Along with Sobyanin on the background of the fight against the pandemic greatly increased the political weight and a number of other regional leaders. The case reached the unheard of: the head of a more than 10 Russian regions due to pandemic coronavirus has refused to host a military parade. Among them are those, who heads the subjects of the Federation, on whose territory were the most fierce battle of the war of the USSR with Germany.
In the context of all this, in Putin’s entourage, there are prominent politicians who are not happy “exaltation” of Sobyanin. But Putin’s system of power is based on the balance of “checks and balances” between the various political elites.
In view of the upcoming popular vote on the amendments to the Constitution in Moscow was downplayed antiviral measures and restrictions. Among the observers of rumors that the highest political power was exercised strong pressure on the mayor Sobyanin, who advocated the extension of the hard mode fight against coronavirus.
— So what, Putin seeks to continue the tenure of the President of Russia and after 2024? Will it upset his plans?
President Putin considers the most important to ensure stability in Russia. He is not pursuing the goal of creating opportunities for extending its authority and ensure stability of the transition and subsequent system continue their authority. It is possible that the stability of the Putin regime needs in order to transition temporarily to transfer their power to another person, then again to return to the top post in the country. But for any such option Putin must seek a high level of support of the people. Thus, Putin’s system of power is highly dependent on this factor.

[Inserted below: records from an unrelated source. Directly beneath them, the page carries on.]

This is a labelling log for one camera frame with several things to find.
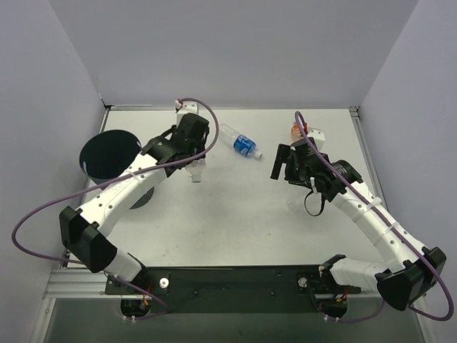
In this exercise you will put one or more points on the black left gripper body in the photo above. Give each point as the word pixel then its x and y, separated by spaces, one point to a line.
pixel 195 149

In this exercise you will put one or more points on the aluminium frame rail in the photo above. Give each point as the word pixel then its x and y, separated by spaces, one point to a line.
pixel 74 284

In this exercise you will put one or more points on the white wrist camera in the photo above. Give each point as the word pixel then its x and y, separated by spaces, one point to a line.
pixel 318 137
pixel 186 107

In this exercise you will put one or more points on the dark round garbage bin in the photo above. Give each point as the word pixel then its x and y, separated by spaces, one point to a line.
pixel 108 154

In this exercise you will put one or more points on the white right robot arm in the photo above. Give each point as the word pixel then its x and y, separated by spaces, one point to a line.
pixel 409 268

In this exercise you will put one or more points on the orange soda bottle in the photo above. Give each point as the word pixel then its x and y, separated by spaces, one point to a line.
pixel 295 134

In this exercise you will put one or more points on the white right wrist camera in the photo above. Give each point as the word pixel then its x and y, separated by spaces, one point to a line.
pixel 318 137

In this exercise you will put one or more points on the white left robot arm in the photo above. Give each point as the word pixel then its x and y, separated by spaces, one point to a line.
pixel 85 231

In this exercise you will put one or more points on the blue label water bottle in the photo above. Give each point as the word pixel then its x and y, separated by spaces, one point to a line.
pixel 239 142

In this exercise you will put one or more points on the clear crushed plastic bottle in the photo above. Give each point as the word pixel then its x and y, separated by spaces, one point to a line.
pixel 196 169

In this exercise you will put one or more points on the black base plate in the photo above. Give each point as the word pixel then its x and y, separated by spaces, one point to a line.
pixel 288 289

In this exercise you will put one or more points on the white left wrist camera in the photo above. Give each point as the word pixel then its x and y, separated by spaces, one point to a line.
pixel 186 107

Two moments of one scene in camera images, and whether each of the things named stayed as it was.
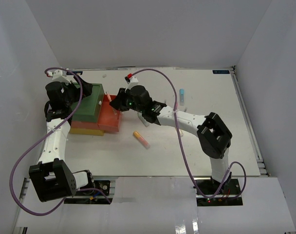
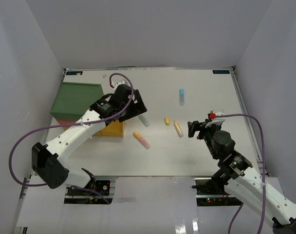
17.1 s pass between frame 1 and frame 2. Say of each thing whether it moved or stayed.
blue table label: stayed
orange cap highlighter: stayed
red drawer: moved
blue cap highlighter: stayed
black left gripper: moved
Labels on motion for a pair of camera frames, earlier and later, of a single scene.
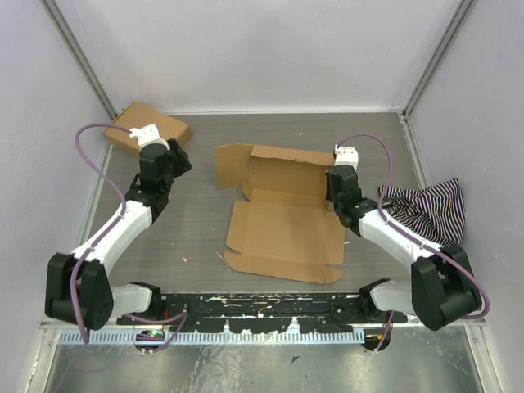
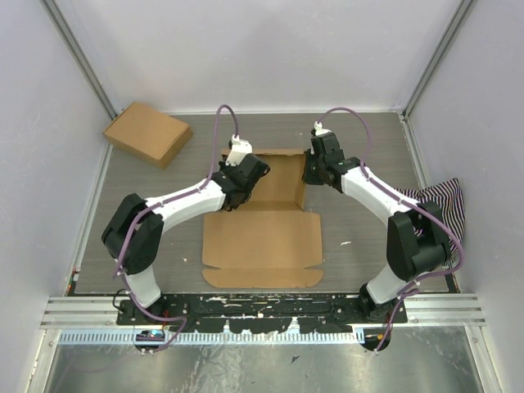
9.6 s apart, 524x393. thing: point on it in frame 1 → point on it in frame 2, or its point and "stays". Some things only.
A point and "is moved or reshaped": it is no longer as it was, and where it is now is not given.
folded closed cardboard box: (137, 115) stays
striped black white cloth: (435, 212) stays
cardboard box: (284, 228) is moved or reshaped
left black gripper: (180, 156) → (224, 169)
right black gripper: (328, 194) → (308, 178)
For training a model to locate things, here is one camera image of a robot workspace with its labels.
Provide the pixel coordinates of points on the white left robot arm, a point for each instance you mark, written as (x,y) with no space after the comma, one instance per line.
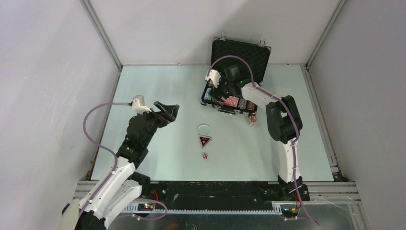
(122,184)

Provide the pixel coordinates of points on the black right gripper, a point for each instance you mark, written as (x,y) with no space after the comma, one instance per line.
(217,91)

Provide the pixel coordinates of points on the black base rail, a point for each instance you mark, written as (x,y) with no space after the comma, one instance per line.
(222,196)

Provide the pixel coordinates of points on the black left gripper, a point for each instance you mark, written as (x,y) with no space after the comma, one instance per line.
(167,114)

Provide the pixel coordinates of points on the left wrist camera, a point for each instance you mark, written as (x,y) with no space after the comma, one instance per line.
(138,105)

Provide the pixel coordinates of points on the black red triangular chip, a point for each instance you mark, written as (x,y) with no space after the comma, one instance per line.
(204,140)

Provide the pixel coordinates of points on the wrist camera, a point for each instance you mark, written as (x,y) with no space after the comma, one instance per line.
(138,105)
(213,77)

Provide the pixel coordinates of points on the blue white chip stack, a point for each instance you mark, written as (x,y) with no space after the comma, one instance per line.
(207,95)

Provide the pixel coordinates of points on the red white chip stack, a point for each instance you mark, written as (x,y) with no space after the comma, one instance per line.
(252,120)

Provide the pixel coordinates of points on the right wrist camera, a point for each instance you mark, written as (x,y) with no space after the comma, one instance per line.
(213,77)

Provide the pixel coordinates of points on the red card deck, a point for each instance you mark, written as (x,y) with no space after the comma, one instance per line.
(231,101)

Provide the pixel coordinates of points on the black aluminium poker case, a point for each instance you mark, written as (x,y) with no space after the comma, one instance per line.
(237,61)

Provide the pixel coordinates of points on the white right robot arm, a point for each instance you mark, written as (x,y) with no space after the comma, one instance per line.
(283,121)

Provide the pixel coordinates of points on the clear round dealer button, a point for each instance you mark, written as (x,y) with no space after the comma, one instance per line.
(203,129)

And Vice versa. If Putin’s support people will be significantly reduced, his very existence as President would be to mode a high-risk factor. In addition, in this scenario, the country will almost certainly seriously raise the head of opposition to their protests. And finally, in the Russian political elite could weaken Putin is so necessary centripetal tendencies that are already visible on the example of the mayor Sobyanin.
In short, at present, almost with certainty we can say that in the system of the sole reign of Putin — this “one-man-show”, there are tendencies that make it very unstable.
Ichiyo Ishikawa, a famous Japanese journalist, member of the group of political observers of the Japanese state radio and television Corporation NHK. In 2002-2007 — chief of the NHK news Bureau in Moscow. Since 2007 member of the panel of reviewers NHK, 2010 — head of the group. A frequent lecturer as an expert on Russia and the former Soviet Union and security issues. Acted as moderator of the St. Petersburg and the Eastern economic forums.